> **RECORDS SHOWN**:

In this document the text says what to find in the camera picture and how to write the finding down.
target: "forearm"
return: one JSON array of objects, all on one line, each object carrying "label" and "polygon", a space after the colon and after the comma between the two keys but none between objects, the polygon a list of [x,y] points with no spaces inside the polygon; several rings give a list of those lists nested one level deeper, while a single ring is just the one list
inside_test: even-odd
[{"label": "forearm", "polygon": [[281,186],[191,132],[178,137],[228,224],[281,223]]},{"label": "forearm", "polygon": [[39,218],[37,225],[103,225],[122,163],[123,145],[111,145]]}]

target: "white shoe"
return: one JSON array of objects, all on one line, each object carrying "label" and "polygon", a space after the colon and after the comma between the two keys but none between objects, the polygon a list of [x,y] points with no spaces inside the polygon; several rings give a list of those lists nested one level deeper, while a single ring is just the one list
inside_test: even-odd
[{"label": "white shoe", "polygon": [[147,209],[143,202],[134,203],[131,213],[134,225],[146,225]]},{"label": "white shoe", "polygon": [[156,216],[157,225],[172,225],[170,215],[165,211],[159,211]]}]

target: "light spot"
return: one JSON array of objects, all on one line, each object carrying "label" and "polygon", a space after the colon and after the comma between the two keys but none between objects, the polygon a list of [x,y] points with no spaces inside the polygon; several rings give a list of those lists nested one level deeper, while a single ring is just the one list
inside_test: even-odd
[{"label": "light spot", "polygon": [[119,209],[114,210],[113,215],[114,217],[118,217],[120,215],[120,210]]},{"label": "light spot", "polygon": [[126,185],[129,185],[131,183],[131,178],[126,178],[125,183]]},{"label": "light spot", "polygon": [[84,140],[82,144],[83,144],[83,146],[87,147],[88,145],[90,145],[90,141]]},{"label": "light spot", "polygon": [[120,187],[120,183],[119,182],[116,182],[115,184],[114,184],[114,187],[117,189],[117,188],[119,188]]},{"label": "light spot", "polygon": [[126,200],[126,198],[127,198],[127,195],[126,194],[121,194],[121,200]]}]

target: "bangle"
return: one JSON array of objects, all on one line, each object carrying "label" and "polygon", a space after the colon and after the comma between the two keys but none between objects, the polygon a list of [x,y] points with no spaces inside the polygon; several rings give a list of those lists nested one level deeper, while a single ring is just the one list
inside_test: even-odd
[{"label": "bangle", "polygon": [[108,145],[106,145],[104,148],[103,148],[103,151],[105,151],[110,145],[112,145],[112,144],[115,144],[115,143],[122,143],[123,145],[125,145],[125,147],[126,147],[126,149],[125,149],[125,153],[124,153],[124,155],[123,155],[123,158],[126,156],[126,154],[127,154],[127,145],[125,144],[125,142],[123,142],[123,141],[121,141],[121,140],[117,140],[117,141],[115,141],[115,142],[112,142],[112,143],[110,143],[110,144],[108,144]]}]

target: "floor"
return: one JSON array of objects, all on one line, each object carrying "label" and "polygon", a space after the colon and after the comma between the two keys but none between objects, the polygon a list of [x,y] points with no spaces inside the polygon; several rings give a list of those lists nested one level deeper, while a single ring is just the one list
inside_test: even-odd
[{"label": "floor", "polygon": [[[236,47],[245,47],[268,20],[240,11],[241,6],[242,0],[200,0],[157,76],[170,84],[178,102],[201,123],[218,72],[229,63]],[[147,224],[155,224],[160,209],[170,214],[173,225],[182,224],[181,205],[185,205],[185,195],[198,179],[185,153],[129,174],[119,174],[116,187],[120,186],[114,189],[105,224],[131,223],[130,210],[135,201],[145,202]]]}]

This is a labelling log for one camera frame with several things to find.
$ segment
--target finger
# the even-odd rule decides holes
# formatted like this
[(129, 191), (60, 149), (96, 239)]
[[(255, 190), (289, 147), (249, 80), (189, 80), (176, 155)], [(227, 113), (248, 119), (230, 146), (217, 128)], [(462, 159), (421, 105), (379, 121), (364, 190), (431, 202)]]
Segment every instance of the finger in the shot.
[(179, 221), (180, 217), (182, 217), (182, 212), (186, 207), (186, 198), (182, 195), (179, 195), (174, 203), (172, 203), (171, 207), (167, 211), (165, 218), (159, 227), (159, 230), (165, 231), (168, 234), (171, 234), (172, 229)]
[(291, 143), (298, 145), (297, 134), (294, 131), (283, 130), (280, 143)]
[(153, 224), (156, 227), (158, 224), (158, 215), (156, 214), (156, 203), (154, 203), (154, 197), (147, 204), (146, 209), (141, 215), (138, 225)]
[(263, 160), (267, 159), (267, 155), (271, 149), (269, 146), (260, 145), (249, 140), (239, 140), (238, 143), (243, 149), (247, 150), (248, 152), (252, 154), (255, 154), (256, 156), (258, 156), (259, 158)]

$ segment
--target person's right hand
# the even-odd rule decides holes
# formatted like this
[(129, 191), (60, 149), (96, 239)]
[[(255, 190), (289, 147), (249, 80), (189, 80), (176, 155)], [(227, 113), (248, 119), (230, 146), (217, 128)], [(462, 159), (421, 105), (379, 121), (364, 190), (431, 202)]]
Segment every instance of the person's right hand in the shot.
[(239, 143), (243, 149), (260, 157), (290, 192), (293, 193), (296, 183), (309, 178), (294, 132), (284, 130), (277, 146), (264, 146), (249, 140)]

> **TASK BRIEF**:
Retype the listing exactly. Leave nothing out.

> **ANSWER TO THE EXERCISE**:
In this document the text says what to find in the camera picture and how to write the finding down.
target: "forearm"
return: one JSON array of objects, all on one line, each object carrying "label" and "polygon", a space after the colon and after the comma between the two keys but none between objects, the polygon a list of [x,y] points with no spaces inside the polygon; several rings give a list of those lists nested one level deeper, while a single ring is just the one list
inside_test: even-odd
[{"label": "forearm", "polygon": [[281,186],[191,132],[178,137],[228,224],[281,223]]},{"label": "forearm", "polygon": [[39,218],[37,225],[103,225],[122,163],[123,145],[111,145]]}]

target: "white shoe"
return: one JSON array of objects, all on one line, each object carrying "label" and "polygon", a space after the colon and after the comma between the two keys but none between objects, the polygon a list of [x,y] points with no spaces inside the polygon; several rings give a list of those lists nested one level deeper, while a single ring is just the one list
inside_test: even-odd
[{"label": "white shoe", "polygon": [[147,209],[143,202],[134,203],[131,213],[134,225],[146,225]]},{"label": "white shoe", "polygon": [[156,216],[157,225],[172,225],[170,215],[165,211],[159,211]]}]

target: "light spot"
return: one JSON array of objects, all on one line, each object carrying "label" and "polygon", a space after the colon and after the comma between the two keys but none between objects, the polygon a list of [x,y] points with no spaces inside the polygon; several rings give a list of those lists nested one level deeper, while a single ring is just the one list
inside_test: even-odd
[{"label": "light spot", "polygon": [[119,209],[114,210],[113,215],[114,217],[118,217],[120,215],[120,210]]},{"label": "light spot", "polygon": [[126,185],[129,185],[131,183],[131,178],[126,178],[125,183]]},{"label": "light spot", "polygon": [[84,140],[82,144],[83,144],[83,146],[87,147],[88,145],[90,145],[90,141]]},{"label": "light spot", "polygon": [[120,187],[120,183],[119,182],[116,182],[115,184],[114,184],[114,187],[117,189],[117,188],[119,188]]},{"label": "light spot", "polygon": [[126,200],[126,198],[127,198],[127,195],[126,194],[121,194],[121,200]]}]

target: "bangle"
return: one JSON array of objects, all on one line, each object carrying "label" and "polygon", a space after the colon and after the comma between the two keys but none between objects, the polygon a list of [x,y] points with no spaces inside the polygon; several rings give a list of those lists nested one level deeper, while a single ring is just the one list
inside_test: even-odd
[{"label": "bangle", "polygon": [[108,145],[106,145],[104,148],[103,148],[103,151],[105,151],[110,145],[112,145],[112,144],[115,144],[115,143],[122,143],[123,145],[125,145],[125,147],[126,147],[126,149],[125,149],[125,153],[124,153],[124,155],[123,155],[123,158],[126,156],[126,154],[127,154],[127,145],[125,144],[125,142],[123,142],[123,141],[121,141],[121,140],[117,140],[117,141],[115,141],[115,142],[112,142],[112,143],[110,143],[110,144],[108,144]]}]

target: "floor"
return: one JSON array of objects, all on one line, each object carrying "label" and "polygon", a space after the colon and after the comma between the two keys but none between objects, the polygon a list of [x,y] points with no spaces inside the polygon; several rings give a list of those lists nested one level deeper, while a single ring is just the one list
inside_test: even-odd
[{"label": "floor", "polygon": [[[236,47],[245,47],[268,20],[240,11],[241,6],[242,0],[200,0],[157,76],[170,84],[178,102],[201,123],[218,72],[229,63]],[[147,224],[155,224],[160,209],[170,214],[173,225],[182,224],[181,205],[185,205],[185,195],[198,179],[185,153],[129,174],[119,174],[116,187],[120,186],[114,189],[105,224],[131,223],[130,210],[135,201],[145,202]]]}]

This is a labelling log for one camera frame with several things to find.
$ segment
--target finger
# the even-odd rule decides holes
# formatted like this
[(129, 191), (60, 149), (96, 239)]
[[(255, 190), (289, 147), (249, 80), (189, 80), (176, 155)], [(227, 113), (248, 119), (230, 146), (217, 128)], [(462, 159), (421, 105), (379, 121), (364, 190), (431, 202)]]
Segment every instance of the finger in the shot.
[(179, 221), (180, 217), (182, 217), (182, 212), (186, 207), (186, 198), (182, 195), (179, 195), (174, 203), (172, 203), (171, 207), (167, 211), (165, 218), (159, 227), (159, 230), (165, 231), (168, 234), (171, 234), (172, 229)]
[(291, 143), (298, 145), (297, 134), (294, 131), (283, 130), (280, 143)]
[(153, 224), (156, 227), (158, 224), (158, 215), (156, 214), (156, 203), (154, 203), (154, 197), (147, 204), (146, 209), (141, 215), (138, 225)]
[(263, 160), (267, 159), (267, 155), (271, 149), (269, 146), (260, 145), (249, 140), (239, 140), (238, 143), (243, 149), (247, 150), (248, 152), (252, 154), (255, 154), (256, 156), (258, 156), (259, 158)]

$ segment
--target person's right hand
# the even-odd rule decides holes
# formatted like this
[(129, 191), (60, 149), (96, 239)]
[[(255, 190), (289, 147), (249, 80), (189, 80), (176, 155)], [(227, 113), (248, 119), (230, 146), (217, 128)], [(462, 159), (421, 105), (379, 121), (364, 190), (431, 202)]]
Segment every instance of the person's right hand in the shot.
[(239, 143), (243, 149), (260, 157), (290, 192), (293, 193), (296, 183), (309, 178), (294, 132), (284, 130), (277, 146), (264, 146), (249, 140)]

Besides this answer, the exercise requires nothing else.